S’inscrivant dans une stratégie nationale, cette opération vise à soutenir 78 municipalités et à réduire les contraintes auxquelles elles sont confrontées, notamment par la remise en état des équipements défectueux et le renforcement des moyens consacrés aux opérations de nettoyage.

L’enjeu des municipales au cœur du débat

La question de la propreté et de l’efficacité des municipalités n’est pas restée sans écho suite à l’intervention du Président de la République. Parallèlement, la Commission de l’investissement et de la coopération internationale à l’ARP a également auditionné des représentants du ministère de l’Intérieur sur l’investissement municipal, soulignant le rôle central des communes dans le développement, malgré de nombreuses difficultés.

A cet égard, plusieurs chiffres ont été évoqués, portant sur le nombre de municipalités qui est passé de 264 en 2010 à 350 aujourd’hui, ce qui soulève de nombreuses problématiques nécessitant un traitement, notamment sur les plans organisationnel et administratif. Il a également été mentionné que le nombre de cadres et d’agents municipaux a diminué, passant de plus de 32.000 en 2010 à 29.000, en raison de l’arrêt des recrutements, une situation touchant toutes les catégories de personnel. Sur le plan financier, les municipalités disposent de moyens limités (1,2 % du budget de l’État), avec des déséquilibres importants.

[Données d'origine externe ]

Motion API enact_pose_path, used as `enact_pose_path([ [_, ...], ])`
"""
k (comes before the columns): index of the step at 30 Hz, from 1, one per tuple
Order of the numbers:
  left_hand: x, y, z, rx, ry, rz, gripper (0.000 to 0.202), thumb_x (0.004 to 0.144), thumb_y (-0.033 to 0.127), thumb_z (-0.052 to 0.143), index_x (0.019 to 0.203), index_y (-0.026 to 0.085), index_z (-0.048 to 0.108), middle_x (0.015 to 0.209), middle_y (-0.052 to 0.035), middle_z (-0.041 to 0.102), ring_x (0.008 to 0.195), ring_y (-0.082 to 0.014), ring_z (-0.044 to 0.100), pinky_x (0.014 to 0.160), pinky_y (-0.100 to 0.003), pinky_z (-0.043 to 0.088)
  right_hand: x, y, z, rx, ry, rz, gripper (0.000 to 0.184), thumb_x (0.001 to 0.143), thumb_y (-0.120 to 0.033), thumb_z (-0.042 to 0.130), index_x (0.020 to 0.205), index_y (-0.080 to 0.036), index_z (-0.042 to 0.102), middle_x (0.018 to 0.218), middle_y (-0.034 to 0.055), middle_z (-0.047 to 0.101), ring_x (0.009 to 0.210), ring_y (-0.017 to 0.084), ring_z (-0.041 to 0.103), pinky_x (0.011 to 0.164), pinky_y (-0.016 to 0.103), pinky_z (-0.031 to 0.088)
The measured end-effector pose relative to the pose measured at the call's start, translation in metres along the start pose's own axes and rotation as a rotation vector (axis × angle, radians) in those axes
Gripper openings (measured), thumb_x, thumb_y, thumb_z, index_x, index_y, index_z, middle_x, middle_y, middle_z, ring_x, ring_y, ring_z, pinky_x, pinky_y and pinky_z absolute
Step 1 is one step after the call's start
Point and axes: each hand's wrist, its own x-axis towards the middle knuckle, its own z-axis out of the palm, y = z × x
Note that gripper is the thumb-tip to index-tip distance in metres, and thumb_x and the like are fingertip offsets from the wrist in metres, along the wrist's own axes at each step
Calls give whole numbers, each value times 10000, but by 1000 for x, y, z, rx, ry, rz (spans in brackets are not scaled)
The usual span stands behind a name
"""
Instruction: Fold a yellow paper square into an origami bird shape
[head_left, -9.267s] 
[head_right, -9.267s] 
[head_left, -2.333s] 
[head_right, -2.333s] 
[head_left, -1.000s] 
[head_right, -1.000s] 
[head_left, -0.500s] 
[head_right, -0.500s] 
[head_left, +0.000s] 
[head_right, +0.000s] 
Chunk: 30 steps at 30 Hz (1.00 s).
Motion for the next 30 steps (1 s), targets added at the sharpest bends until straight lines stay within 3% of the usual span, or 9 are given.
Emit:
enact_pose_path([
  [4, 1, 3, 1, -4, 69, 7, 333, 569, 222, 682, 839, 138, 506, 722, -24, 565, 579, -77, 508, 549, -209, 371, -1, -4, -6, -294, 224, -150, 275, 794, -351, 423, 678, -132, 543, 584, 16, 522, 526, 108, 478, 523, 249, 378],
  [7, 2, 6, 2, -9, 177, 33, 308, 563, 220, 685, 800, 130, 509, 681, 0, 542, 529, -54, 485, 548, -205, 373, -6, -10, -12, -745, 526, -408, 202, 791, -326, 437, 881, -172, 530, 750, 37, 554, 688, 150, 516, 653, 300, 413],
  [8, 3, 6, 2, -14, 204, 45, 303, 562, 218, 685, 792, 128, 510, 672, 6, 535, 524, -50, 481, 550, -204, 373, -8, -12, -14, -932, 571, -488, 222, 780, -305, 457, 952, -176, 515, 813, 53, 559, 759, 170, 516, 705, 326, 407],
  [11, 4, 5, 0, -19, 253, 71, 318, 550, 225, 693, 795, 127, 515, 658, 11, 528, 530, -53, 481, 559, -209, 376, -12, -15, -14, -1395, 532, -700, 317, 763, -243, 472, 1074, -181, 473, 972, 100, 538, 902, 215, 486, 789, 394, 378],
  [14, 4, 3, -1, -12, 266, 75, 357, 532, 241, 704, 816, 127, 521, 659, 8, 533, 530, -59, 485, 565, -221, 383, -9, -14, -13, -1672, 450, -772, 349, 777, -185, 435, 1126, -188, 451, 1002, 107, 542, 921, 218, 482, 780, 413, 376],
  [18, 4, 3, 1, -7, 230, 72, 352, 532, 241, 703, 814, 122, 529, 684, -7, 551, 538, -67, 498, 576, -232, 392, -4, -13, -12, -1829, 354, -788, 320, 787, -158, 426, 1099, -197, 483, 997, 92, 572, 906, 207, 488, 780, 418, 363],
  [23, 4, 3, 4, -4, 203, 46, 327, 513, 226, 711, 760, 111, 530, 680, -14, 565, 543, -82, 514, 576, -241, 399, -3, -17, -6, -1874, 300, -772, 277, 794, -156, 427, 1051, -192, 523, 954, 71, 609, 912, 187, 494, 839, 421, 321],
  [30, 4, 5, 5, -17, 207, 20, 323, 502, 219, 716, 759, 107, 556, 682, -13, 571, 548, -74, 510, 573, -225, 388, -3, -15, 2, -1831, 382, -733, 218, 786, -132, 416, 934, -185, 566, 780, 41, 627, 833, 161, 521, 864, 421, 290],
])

Face à ce constat préoccupant et au mécontentement croissant des citoyens concernant les déchets qui envahissent les rues, plusieurs voix se lèvent pour réclamer des élections municipales. Dans ce contexte, et en réponse aux propos du Président de la République sur la propreté, lors de sa rencontre avec le ministre de l’Intérieur, Mohamed Amine Ouerghi, membre de la commission des finances de l’Assemblée des représentants du peuple, a confirmé que la solution ne réside pas dans des campagnes ponctuelles, mais dans l’organisation urgente d’élections municipales et la mise en place de conseils élus capables de gérer et de prendre des décisions.

Cependant, l’expérience des élections municipales depuis 2011 montre que le simple renouvellement des conseils n’a pas suffi à améliorer durablement la gestion des déchets. La politisation marquée de l’action municipale a souvent éclipsé les priorités locales, reléguant les enjeux de propreté et d’entretien urbain au second plan. Les décisions ont trop souvent été guidées par des considérations partisanes plutôt que par l’efficacité des services, limitant ainsi l’impact des conseils élus sur la qualité de vie dans les quartiers et alimentant la frustration des citoyens face à l’accumulation persistante des déchets.

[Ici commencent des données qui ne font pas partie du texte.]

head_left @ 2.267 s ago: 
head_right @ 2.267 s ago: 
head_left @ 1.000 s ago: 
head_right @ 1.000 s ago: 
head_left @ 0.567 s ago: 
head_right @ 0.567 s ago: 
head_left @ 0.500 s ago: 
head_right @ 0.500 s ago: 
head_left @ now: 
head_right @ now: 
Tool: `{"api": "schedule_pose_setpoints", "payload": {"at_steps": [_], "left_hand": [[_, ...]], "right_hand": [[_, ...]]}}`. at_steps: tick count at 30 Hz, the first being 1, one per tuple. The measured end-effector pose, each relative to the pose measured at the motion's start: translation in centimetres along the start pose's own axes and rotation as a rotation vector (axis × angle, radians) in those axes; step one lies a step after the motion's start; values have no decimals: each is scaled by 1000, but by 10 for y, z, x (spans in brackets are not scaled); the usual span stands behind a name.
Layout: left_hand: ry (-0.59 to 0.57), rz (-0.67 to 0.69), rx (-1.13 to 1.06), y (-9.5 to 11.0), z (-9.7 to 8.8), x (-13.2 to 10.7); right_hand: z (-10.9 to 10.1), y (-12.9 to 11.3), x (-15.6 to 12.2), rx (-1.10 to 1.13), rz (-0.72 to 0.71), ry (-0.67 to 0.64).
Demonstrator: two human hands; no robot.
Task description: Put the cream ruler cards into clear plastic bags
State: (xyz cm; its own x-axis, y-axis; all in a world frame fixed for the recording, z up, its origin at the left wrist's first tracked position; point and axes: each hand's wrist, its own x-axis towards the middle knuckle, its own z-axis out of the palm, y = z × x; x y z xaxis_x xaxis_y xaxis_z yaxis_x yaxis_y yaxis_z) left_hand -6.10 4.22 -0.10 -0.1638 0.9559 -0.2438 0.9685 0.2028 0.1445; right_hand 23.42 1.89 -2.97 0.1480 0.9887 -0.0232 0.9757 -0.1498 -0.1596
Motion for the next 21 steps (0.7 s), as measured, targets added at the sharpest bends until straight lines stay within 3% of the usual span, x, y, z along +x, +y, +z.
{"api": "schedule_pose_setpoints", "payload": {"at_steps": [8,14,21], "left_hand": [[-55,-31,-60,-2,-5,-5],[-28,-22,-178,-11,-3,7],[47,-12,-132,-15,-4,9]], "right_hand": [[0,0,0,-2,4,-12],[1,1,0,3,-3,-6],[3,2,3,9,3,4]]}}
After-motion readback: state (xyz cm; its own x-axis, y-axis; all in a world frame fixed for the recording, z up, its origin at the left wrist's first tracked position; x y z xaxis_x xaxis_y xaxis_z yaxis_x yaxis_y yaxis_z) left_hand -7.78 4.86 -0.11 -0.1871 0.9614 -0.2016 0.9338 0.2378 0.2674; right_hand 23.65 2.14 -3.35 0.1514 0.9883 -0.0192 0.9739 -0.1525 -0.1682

Rompre avec l’intermittence

En élevant la propreté au rang de priorité nationale, le Président Kaïs Saïed met surtout l’accent sur l’exigence de responsabilité. Le temps des campagnes d’affichage et des opérations ponctuelles semble désormais révolu. Conformément aux orientations présidentielles, l’action municipale doit rompre avec l’intermittence pour s’inscrire dans une logique de continuité, d’efficacité et de résultats mesurables.

Le message adressé aux responsables locaux est clair. Désormais, la propreté ne sera plus un choix de gestion, mais une obligation de service public, dont les manquements ne sauraient être tolérés. Cette exigence est d’autant plus pressante que Tunis a été désignée Capitale arabe du tourisme pour 2027 lors de la 28e session du Conseil ministériel arabe du Tourisme à Bagdad en décembre 2025.

En d’autres termes, au-delà des annonces, c’est la régularité et l’anticipation qui feront la différence, car, comme le dit l’adage, rien ne sert de courir, il faut partir à point.